**Work item:** Every line with the string "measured" in it belongs in your answer, so copy them all from the data.
%%
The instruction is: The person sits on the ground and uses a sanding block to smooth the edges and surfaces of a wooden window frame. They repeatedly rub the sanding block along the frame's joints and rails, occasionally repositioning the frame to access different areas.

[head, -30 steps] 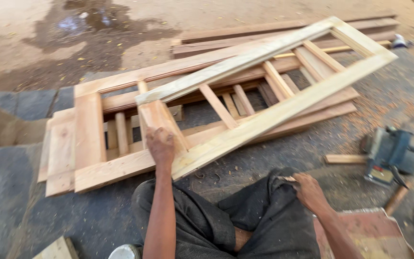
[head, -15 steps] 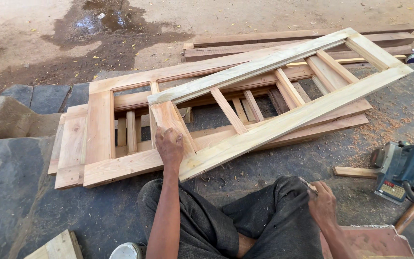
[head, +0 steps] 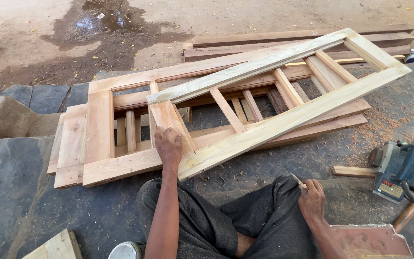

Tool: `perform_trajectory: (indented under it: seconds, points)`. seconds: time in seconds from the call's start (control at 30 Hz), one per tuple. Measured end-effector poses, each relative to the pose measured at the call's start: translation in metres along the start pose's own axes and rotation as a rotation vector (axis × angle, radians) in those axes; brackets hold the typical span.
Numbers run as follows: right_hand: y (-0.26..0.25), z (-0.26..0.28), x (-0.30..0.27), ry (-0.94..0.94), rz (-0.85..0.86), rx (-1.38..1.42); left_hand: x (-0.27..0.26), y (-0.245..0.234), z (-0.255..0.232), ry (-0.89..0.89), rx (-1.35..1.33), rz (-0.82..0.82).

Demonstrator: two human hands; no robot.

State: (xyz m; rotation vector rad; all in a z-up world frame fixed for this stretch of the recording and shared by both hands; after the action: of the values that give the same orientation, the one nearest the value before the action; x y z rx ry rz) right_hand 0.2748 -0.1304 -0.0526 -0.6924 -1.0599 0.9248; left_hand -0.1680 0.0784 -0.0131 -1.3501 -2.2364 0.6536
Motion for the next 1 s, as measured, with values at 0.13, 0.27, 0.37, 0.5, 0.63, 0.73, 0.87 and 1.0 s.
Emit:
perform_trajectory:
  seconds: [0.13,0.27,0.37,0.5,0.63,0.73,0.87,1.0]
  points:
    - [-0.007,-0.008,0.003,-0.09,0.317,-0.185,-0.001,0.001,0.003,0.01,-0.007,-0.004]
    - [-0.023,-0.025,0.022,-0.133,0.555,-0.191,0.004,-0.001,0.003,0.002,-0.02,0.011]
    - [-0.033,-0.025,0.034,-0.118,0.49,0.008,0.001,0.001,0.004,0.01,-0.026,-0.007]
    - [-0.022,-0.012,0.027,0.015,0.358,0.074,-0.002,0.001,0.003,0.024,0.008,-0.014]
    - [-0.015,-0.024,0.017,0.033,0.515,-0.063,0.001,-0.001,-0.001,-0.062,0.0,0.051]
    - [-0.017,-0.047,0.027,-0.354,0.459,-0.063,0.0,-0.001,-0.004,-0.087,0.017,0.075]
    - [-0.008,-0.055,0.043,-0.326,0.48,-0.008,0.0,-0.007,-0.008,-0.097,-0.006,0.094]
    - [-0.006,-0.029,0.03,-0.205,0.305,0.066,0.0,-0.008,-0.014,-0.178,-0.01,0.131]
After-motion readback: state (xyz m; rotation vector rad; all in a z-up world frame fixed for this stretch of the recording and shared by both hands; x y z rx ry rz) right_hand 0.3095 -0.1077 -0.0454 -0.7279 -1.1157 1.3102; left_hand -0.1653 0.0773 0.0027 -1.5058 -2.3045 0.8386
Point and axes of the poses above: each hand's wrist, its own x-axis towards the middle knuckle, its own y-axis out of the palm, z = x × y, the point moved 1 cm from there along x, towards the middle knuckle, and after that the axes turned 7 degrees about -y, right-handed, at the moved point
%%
**Exercise response:**
Tool: `perform_trajectory: (indented under it: seconds, points)`. seconds: time in seconds from the call's start (control at 30 Hz), one per tuple. Measured end-effector poses, each relative to the pose measured at the call's start: translation in metres along the start pose's own axes and rotation as a rotation vector (axis × angle, radians) in those axes; brackets hold the typical span.
Motion for the next 1 s, as measured, with values at 0.13, 0.27, 0.37, 0.5, 0.63, 0.73, 0.87 and 1.0 s.

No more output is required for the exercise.